Task brief - Search the records for the string "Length" and copy every line in which it appears.

+ + + + +

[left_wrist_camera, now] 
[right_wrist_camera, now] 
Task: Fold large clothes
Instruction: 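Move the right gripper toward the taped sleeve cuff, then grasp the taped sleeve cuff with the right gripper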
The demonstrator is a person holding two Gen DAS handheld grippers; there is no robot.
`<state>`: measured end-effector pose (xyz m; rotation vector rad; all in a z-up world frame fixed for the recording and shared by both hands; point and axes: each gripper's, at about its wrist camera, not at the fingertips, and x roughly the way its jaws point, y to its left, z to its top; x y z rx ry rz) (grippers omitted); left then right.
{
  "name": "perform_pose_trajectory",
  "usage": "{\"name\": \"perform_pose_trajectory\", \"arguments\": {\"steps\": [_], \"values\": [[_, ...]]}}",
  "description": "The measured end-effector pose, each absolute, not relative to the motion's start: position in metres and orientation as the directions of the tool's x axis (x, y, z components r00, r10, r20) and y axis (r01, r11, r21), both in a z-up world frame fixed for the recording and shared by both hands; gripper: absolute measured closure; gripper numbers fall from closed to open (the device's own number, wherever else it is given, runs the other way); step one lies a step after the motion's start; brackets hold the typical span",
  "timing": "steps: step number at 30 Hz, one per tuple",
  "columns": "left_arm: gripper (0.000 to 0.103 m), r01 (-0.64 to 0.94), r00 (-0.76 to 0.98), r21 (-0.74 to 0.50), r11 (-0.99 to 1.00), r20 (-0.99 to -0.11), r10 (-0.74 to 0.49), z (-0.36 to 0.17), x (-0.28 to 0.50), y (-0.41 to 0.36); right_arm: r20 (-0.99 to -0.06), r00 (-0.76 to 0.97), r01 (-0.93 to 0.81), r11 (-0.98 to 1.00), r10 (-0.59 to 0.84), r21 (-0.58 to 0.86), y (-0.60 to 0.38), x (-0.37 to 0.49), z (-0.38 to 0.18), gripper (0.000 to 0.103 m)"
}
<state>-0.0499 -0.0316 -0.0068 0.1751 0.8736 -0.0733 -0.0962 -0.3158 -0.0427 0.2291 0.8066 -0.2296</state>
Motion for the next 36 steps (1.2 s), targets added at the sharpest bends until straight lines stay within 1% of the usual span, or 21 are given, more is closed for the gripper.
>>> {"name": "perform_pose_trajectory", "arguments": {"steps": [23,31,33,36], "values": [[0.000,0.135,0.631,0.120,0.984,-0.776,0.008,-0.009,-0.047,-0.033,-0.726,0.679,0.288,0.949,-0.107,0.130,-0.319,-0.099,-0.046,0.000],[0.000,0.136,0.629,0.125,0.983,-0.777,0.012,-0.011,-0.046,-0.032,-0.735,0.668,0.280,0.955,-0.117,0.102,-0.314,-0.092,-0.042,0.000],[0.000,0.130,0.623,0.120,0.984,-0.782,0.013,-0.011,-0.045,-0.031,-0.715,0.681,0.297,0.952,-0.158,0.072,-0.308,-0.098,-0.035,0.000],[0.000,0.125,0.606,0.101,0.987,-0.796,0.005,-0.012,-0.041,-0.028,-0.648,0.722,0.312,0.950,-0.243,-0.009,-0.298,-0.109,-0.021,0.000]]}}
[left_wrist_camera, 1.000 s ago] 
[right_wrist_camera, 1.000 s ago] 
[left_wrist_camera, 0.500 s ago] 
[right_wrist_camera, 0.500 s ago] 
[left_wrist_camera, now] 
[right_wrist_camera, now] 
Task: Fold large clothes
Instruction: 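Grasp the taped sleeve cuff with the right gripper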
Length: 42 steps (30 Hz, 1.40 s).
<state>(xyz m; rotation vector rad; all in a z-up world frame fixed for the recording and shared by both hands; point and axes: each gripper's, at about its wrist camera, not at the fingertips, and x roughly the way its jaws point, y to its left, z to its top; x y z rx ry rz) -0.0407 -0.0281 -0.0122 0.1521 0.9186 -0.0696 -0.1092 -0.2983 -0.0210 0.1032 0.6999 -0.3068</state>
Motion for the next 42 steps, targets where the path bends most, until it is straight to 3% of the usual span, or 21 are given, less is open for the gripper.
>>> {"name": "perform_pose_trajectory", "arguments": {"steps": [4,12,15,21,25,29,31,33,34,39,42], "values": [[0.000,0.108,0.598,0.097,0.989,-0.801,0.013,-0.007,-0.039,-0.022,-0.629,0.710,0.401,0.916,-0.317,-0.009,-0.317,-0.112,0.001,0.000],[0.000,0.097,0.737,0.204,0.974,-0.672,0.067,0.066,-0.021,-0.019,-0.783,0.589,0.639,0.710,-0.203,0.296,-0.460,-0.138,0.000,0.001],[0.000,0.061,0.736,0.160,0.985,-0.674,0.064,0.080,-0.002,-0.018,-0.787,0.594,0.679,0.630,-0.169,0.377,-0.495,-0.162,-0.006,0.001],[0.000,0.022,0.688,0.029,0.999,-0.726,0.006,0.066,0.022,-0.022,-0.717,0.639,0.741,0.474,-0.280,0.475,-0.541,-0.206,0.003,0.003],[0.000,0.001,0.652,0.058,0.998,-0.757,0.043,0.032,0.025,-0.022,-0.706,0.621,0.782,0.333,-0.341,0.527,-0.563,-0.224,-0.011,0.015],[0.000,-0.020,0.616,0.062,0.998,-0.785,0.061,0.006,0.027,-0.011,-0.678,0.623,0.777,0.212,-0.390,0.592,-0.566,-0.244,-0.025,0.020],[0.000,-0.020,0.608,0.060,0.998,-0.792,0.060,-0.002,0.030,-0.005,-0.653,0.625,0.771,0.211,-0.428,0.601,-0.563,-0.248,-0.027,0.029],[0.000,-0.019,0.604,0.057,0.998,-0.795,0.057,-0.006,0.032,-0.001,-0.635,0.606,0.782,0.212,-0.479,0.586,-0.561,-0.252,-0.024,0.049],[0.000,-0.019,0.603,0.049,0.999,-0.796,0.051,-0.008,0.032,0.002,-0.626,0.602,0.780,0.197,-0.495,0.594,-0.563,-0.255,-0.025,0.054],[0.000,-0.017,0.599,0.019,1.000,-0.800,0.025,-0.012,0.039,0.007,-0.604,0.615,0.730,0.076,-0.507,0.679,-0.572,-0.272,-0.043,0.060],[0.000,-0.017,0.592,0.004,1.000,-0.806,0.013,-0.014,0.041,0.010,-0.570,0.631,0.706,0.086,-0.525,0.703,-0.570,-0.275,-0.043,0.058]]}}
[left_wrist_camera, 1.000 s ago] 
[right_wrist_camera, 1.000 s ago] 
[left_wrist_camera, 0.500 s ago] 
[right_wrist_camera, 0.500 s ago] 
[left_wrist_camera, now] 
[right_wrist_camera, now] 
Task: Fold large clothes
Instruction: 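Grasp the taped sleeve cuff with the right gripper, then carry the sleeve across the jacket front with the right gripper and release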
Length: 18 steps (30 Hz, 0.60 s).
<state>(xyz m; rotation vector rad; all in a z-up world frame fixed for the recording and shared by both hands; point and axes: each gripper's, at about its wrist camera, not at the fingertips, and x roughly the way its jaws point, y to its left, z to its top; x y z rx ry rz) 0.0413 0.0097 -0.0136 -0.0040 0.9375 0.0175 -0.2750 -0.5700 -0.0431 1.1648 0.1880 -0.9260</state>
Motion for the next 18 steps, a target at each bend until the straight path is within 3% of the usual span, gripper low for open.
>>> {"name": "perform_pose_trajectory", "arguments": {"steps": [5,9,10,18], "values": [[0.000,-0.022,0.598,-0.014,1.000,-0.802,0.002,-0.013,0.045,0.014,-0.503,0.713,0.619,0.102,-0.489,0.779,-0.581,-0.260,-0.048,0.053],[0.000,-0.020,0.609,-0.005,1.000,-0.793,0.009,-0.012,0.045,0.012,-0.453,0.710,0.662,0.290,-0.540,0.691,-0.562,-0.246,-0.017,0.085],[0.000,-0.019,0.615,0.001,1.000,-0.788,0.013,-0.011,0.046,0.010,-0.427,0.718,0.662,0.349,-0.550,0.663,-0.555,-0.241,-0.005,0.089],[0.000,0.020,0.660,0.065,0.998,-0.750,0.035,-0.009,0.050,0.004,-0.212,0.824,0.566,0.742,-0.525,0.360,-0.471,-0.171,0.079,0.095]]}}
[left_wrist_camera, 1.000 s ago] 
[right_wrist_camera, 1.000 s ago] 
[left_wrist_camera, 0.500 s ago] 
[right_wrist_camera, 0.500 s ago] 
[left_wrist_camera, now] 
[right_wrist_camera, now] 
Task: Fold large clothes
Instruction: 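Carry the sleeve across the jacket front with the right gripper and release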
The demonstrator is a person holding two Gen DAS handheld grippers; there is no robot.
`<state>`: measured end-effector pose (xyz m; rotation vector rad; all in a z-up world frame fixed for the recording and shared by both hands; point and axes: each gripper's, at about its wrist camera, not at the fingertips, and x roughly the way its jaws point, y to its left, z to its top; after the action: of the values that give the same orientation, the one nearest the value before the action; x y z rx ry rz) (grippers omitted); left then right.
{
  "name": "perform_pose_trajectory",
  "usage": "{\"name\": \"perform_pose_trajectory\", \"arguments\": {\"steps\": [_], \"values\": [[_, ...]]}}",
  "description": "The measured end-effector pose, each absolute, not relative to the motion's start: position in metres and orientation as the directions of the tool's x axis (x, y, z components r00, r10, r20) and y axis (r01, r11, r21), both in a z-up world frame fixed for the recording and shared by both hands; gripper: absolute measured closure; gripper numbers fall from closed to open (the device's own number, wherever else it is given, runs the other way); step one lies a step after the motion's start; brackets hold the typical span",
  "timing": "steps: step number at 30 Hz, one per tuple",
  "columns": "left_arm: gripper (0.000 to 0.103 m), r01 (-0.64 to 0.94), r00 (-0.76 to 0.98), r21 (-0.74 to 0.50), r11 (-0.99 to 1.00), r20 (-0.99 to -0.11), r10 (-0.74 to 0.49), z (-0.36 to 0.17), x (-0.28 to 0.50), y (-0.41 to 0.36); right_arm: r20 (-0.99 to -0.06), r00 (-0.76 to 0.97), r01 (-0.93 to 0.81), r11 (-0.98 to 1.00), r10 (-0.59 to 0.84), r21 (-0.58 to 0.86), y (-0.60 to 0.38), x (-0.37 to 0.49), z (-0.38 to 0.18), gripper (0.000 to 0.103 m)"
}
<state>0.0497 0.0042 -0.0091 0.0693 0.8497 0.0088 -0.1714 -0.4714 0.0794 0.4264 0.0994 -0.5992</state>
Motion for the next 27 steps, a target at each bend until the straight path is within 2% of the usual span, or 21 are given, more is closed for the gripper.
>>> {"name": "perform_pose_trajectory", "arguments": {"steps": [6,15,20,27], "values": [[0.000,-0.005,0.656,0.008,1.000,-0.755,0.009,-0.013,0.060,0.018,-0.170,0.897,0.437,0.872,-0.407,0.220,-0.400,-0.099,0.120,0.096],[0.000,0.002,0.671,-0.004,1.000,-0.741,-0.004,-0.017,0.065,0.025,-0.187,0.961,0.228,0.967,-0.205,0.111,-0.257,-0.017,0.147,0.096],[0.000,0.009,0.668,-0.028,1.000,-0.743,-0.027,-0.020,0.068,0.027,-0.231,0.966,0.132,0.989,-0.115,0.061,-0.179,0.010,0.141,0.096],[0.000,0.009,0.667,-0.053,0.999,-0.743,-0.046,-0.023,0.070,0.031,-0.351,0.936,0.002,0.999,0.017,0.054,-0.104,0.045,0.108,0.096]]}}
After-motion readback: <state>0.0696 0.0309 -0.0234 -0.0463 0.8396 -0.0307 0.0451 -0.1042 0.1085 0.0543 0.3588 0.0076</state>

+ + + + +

Final answer -
Length: 42 steps (30 Hz, 1.40 s).
Length: 18 steps (30 Hz, 0.60 s).

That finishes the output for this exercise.